A. Vivek, my husband of 17 years, is my resident editor. I can always count on the man to give me unvarnished criticism. I also have this one good friend from my school days who reads drafts of poems that have bits I am doubtful about. She is absolutely brutal. Every writer needs a friend like that and I am lucky to have her because praise and adulation don’t help you see your blind spots. You need no holds barred feedback to grow.
Q. Who are your favorite poets? Who inspires you? A. Omar Musa, Bhanu Kapil, Eileen Myles, Tess Taylor, M J Iuppa, Megha Sood, J P Dancing Bear. I love the vignette poetry of Diarmud Maolalai and John Grey, and am deeply inspired by the humanity and vulnerability in Carolynn Kingyens’s works. Q. Are there any recent poetry collections you recommend?
A. I want to get a copy of Carolynn Kingyens’s recently published Before the Big Bang Makes a Sound. I’ve read some of the poems in this collection in various publications. It would be a treat to savour it all in one place. Of the collections I read last year, my favourites are Ali Liebegott’s Summer of Dead Birds and Shira Elrichman’s Odes to Lithium. Q. What is the most difficult part about writing for you?
A. Finding the time!
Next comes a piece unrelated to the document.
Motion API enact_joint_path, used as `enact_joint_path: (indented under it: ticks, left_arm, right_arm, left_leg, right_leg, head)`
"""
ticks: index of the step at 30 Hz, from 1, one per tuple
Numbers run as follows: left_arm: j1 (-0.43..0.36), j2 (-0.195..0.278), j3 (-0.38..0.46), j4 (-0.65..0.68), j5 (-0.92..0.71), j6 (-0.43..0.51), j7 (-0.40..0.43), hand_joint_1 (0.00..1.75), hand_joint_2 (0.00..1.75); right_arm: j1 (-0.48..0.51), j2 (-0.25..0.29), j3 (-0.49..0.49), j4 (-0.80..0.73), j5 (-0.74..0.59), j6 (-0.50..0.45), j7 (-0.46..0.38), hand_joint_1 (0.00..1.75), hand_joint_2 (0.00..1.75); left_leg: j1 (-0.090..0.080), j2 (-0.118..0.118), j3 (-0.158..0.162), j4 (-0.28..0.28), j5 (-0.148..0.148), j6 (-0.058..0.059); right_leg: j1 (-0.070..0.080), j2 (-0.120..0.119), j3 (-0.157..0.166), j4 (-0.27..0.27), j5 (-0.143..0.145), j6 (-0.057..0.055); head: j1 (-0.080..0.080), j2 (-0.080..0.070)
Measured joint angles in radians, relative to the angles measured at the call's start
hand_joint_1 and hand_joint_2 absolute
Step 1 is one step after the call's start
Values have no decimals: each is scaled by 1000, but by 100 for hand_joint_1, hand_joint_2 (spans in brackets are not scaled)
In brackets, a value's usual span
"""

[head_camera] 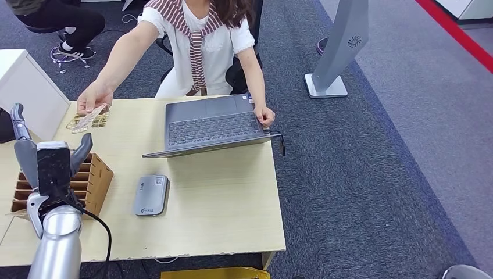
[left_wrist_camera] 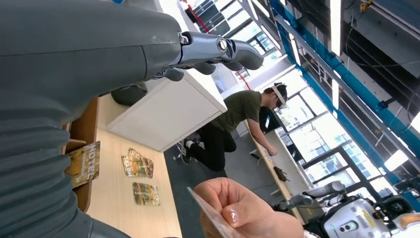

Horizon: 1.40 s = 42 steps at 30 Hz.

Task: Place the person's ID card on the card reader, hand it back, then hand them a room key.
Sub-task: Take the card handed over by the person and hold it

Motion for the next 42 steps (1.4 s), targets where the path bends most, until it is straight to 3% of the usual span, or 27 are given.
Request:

I have a teen and a tween, and I’m a full-time mum, cook, and cleaner. I teach art part-time at an after-school program, and do three group exhibitions and several commissions a year. Many of my first drafts are written on my phone during my commute on trains and buses, or on a voice recorder when I walk to work.
Q. What advice would you give to a poet who wants to have her poetry published in a literary magazine?
A. Hone your craft. Read extensively and a wide variety of poets—both established and emerging. Before submitting to magazines, scour the archives to get a good sense of the journal’s aesthetic and if your poems are a good fit. Write a little bit everyday even if it is just a horrendous draft. And when communicating with editors, it doesn’t matter if someone is 25 or 75, be respectful and professional—humility and courtesy go a long way. Never take rejection personally. Whenever a poem comes back with a rejection slip, do some fresh revising before submitting it elsewhere. Keep sending out work regularly!